(2024-06) Bulletin de l'ICAE - 3e trimestre 2023-2024
Resume — L'Indicateur Conjoncturel d'Activité Économique (ICAE) d'Haïti a chuté de 3,5% en glissement annuel au troisième trimestre de l'exercice fiscal 2023-2024, atteignant 124,2. Cette baisse est due à la contraction généralisée des trois grands secteurs de l'économie, avec une régression cumulative de 3,8% d'octobre 2023 à juin 2024. Les secteurs primaire, secondaire et tertiaire ont tous enregistré des baisses significatives.
Constats Cles
- L'ICAE global d'Haïti a diminué de 3,5% en glissement annuel au 3e trimestre 2024, avec une régression cumulative de 3,8% d'octobre 2023 à juin 2024.
- Le secteur primaire a connu une contraction annuelle de 5,1%, due aux baisses de l'agriculture et des activités extractives, aggravées par l'insécurité.
- Le secteur secondaire a enregistré une baisse annuelle de 6,0%, avec des croissances négatives dans la manufacture, la construction et l'électricité/eau.
- Le secteur tertiaire a reculé de 2,1% annuellement, avec de mauvaises performances dans le commerce, l'hôtellerie-restauration et les autres services, bien que les transports et télécommunications aient affiché une croissance positive.

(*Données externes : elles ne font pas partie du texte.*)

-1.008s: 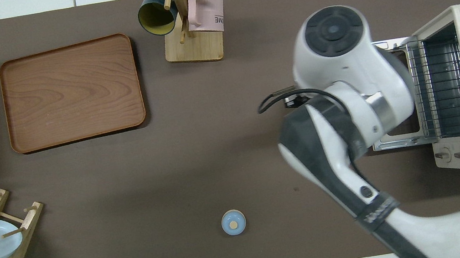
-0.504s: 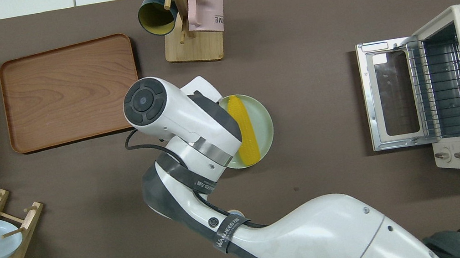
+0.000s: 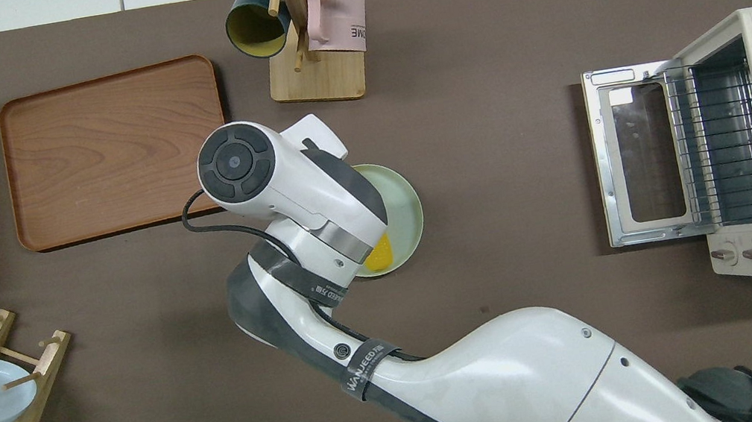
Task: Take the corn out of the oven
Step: 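Release the plate with the right gripper while the left gripper reaches the corn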
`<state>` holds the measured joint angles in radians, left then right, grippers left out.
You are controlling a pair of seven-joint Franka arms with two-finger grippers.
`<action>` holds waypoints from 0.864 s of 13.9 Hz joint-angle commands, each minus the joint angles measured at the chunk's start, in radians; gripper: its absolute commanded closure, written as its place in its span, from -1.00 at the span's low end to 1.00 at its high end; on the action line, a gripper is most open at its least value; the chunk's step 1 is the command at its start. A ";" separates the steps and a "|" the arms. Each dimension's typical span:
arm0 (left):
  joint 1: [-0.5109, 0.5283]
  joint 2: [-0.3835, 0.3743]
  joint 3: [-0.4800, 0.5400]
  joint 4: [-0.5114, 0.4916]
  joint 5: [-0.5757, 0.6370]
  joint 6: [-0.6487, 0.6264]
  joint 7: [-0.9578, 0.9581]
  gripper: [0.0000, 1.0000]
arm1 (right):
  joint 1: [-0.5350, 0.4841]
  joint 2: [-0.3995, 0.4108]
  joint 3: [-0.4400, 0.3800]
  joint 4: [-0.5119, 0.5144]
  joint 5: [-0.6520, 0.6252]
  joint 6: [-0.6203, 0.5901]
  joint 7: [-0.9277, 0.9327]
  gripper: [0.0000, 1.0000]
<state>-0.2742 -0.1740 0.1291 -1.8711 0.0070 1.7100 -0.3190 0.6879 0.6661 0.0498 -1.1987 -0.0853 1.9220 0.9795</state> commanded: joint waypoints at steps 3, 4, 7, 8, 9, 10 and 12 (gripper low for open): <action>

- L'insécurité a fortement affecté l'industrie touristique, contribuant à une chute annuelle de 5,1% dans le secteur Hôtels et Restaurants.
Description Complete
L'Indicateur Conjoncturel d'Activité Économique (ICAE) d'Haïti a enregistré une baisse annuelle significative de 3,5% au troisième trimestre de l'exercice fiscal 2023-2024, s'établissant à 124,2 contre 128,6 l'année précédente. Cette régression est le résultat d'une diminution combinée dans les trois grands secteurs économiques : primaire, secondaire et tertiaire. En valeur cumulée d'octobre 2023 à juin 2024, l'ICAE-HAÏTI a régressé de 3,8%. Le secteur primaire a connu une chute annuelle de 5,1%, principalement due aux baisses de l'agriculture et des activités extractives, aggravées par les contraintes structurelles chroniques et l'insécurité.
Le secteur secondaire a également reculé de 6,0% en glissement annuel, avec des contractions dans les industries manufacturières, la construction et l'électricité/eau, en raison notamment de la diminution de la consommation de matériaux et des problèmes d'infrastructure. Le secteur tertiaire, malgré une légère croissance dans les transports et télécommunications, a affiché une baisse globale de 2,1% en glissement annuel, impacté par les mauvaises performances du commerce, de l'hôtellerie-restauration (affectée par l'insécurité) et des autres services marchands et non marchands. Les institutions financières ont montré une croissance cumulative modeste de 1,6% malgré une légère baisse annuelle.